[Source data]
───
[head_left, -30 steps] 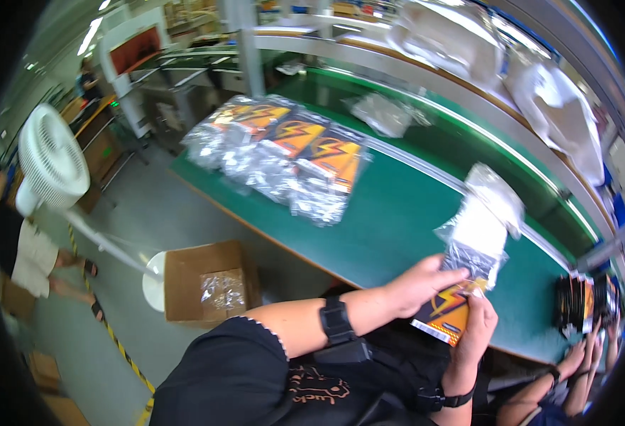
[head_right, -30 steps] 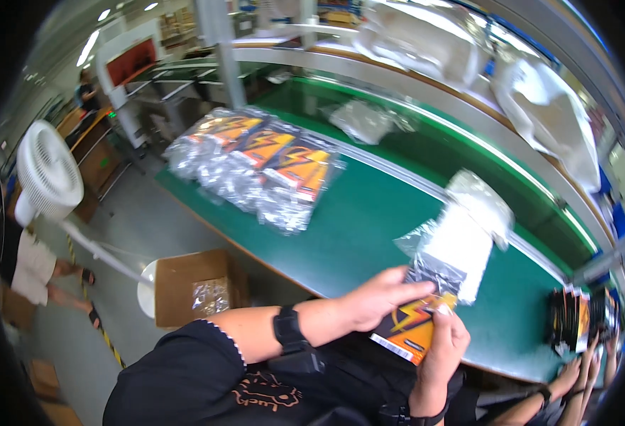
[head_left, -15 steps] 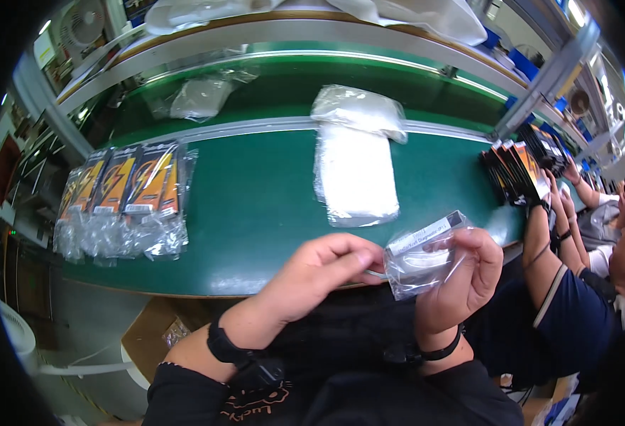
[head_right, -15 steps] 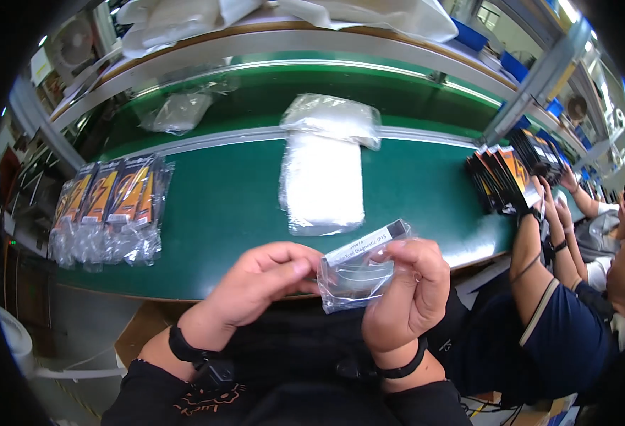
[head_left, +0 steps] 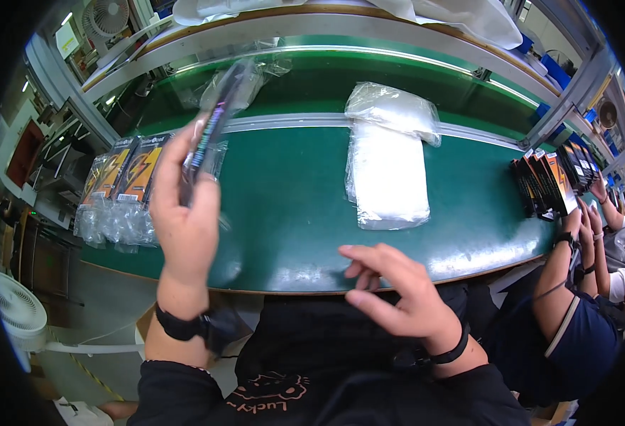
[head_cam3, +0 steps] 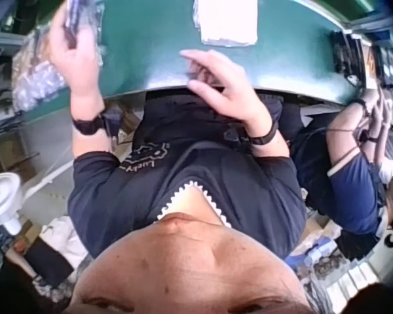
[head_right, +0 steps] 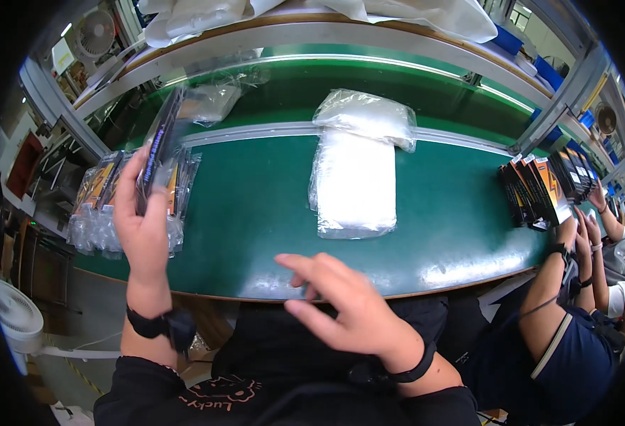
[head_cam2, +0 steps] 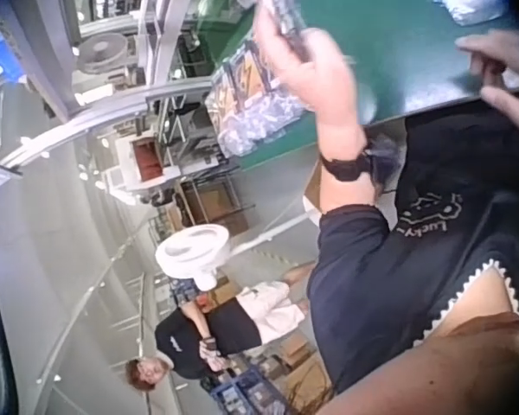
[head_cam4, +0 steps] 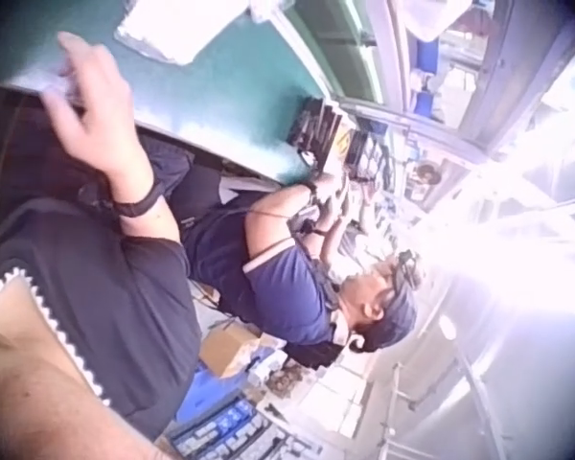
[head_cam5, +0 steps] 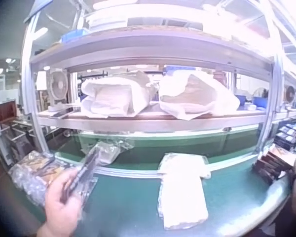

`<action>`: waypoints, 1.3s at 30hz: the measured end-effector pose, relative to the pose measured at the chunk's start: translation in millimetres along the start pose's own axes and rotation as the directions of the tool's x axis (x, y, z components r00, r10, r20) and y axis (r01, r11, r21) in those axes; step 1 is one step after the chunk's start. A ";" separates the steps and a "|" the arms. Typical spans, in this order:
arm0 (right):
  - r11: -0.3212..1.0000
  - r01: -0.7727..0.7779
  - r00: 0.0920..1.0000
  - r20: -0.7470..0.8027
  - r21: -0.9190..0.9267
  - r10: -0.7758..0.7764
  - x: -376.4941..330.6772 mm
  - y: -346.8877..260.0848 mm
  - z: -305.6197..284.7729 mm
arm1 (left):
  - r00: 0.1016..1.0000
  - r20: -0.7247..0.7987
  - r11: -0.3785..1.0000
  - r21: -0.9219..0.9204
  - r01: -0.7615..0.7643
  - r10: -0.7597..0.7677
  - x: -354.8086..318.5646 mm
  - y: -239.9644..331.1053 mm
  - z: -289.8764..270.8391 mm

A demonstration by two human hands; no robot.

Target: Applying adhesive labels to battery pack boxes and placing them into clear plastic bags for shipping or storage.

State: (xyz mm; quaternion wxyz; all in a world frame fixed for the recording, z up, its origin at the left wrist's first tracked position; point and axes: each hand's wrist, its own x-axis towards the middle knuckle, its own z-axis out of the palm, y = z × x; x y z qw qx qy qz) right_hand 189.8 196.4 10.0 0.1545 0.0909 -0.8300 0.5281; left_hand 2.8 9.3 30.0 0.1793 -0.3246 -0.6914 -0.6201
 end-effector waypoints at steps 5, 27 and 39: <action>0.995 -0.104 0.993 -0.064 -0.013 0.103 -10.6 17.7 -7.4 | 0.976 0.216 0.508 0.840 -0.191 0.009 6.4 -55.0 -34.5; 0.922 -0.253 0.967 0.034 0.293 0.254 3.5 9.8 -9.8 | 0.980 -0.094 0.511 0.860 -0.009 0.177 32.4 -56.1 -119.0; 0.874 -0.411 0.905 -0.001 -0.258 0.425 203.8 41.5 166.3 | 0.557 -0.470 0.446 0.335 0.830 -0.685 76.3 -158.3 -353.3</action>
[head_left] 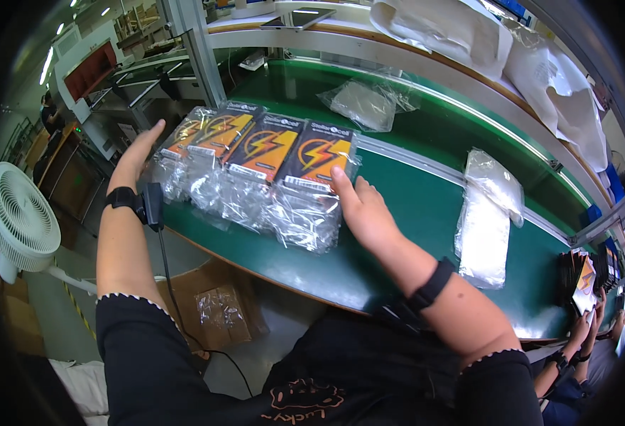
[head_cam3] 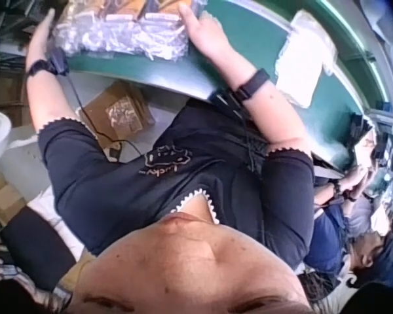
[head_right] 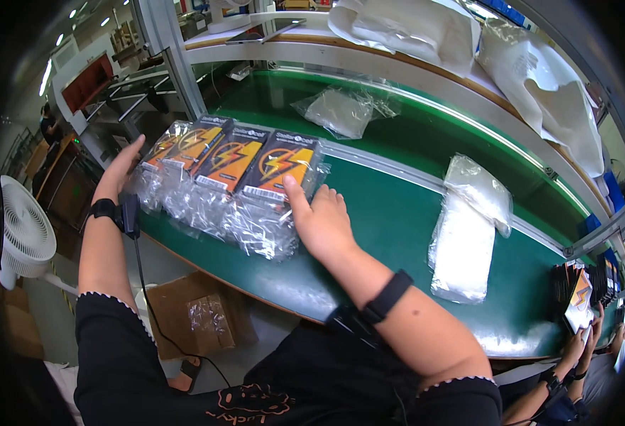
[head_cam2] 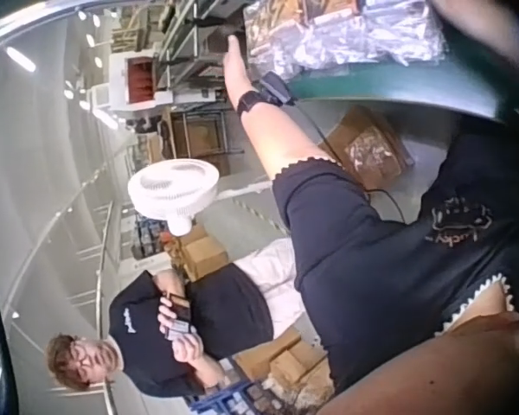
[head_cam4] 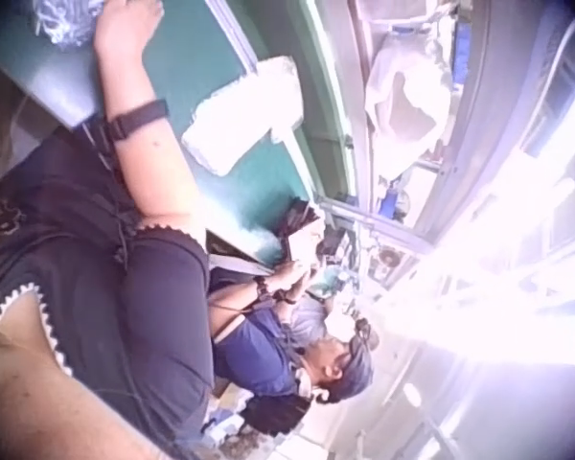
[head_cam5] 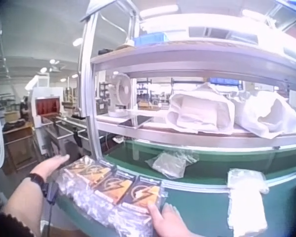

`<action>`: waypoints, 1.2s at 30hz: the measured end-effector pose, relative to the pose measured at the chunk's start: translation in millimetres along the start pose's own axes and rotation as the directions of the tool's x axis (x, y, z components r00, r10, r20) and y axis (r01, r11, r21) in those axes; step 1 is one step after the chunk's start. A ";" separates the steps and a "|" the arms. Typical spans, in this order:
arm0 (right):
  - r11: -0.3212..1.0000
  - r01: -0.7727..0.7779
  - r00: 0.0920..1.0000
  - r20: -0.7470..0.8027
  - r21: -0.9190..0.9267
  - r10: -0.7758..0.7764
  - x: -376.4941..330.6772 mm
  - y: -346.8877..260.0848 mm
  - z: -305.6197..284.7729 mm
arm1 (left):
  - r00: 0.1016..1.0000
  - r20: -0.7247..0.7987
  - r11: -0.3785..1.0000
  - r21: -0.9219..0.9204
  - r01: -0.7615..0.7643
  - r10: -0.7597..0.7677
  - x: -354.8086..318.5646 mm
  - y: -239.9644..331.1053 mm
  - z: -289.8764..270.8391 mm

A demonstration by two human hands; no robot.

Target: Applying adhesive labels to battery pack boxes and placing them into clear plastic bags for shipping or storage.

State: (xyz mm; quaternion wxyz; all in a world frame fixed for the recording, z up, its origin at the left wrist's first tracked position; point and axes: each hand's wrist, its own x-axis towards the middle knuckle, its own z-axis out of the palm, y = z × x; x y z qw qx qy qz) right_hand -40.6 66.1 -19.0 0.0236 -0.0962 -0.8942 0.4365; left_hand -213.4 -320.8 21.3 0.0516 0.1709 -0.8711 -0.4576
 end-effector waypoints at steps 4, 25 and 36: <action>0.958 0.161 0.961 -0.258 0.239 -0.097 27.3 -8.4 43.7 | 0.801 0.586 0.881 -0.435 0.185 0.122 2.4 -17.1 21.6; 0.362 -0.349 0.937 0.326 0.864 0.126 36.4 -24.1 -8.9 | 0.784 -0.304 0.805 -0.082 -0.588 0.542 -48.2 13.2 35.7; 0.725 0.644 0.759 -0.324 0.244 -0.565 -78.4 -13.5 -50.9 | 0.446 0.506 0.542 -0.839 0.054 0.738 -274.3 62.7 145.3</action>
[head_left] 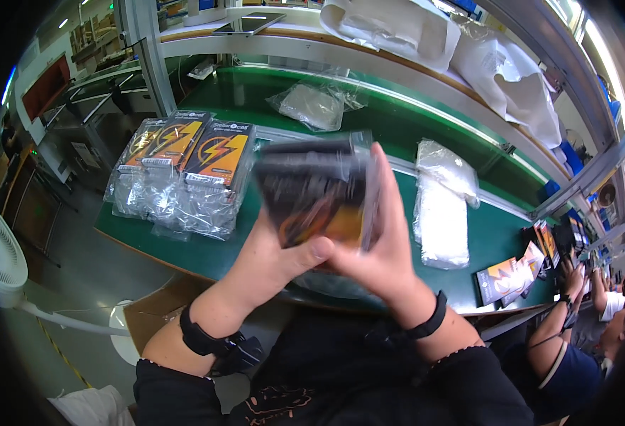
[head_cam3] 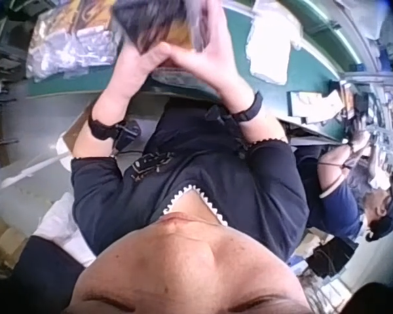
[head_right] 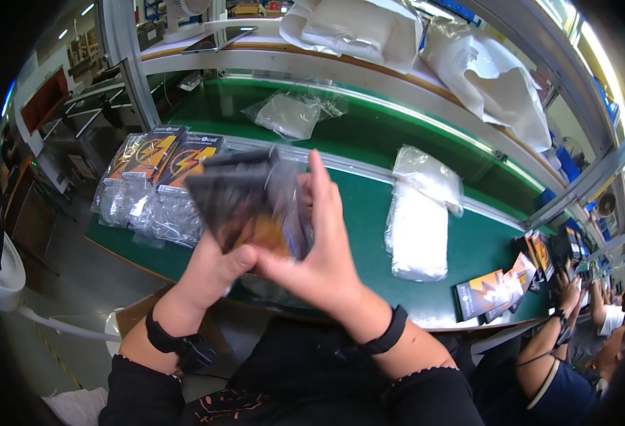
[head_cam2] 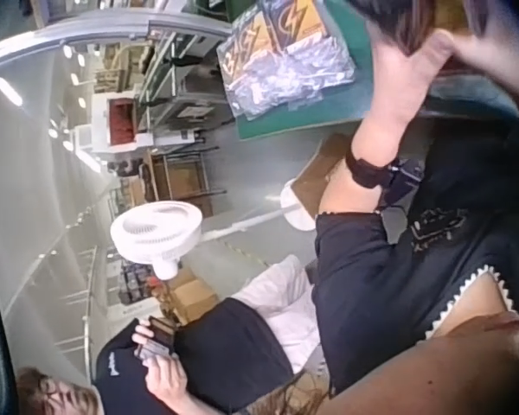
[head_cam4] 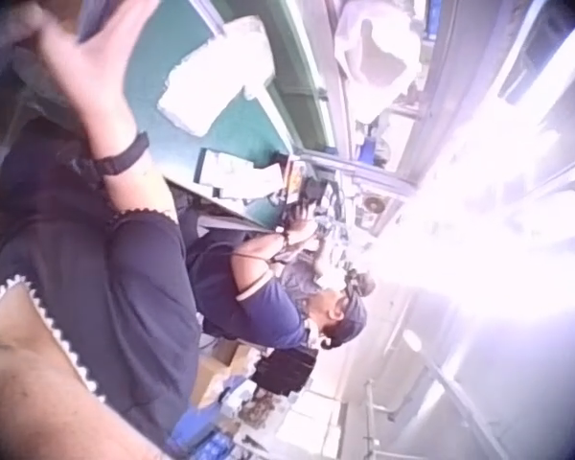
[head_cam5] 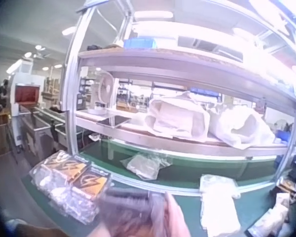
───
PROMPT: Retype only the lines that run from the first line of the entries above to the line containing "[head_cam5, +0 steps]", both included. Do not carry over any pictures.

RESULT OF THE TASK:
[head_left, -30 steps] 
[head_right, -30 steps] 
[head_left, -15 steps] 
[head_right, -15 steps] 
[head_left, +0 steps] 
[head_cam3, +0 steps] 
[head_right, +0 steps] 
[head_cam2, +0 steps] 
[head_cam4, +0 steps] 
[head_cam5, +0 steps] 

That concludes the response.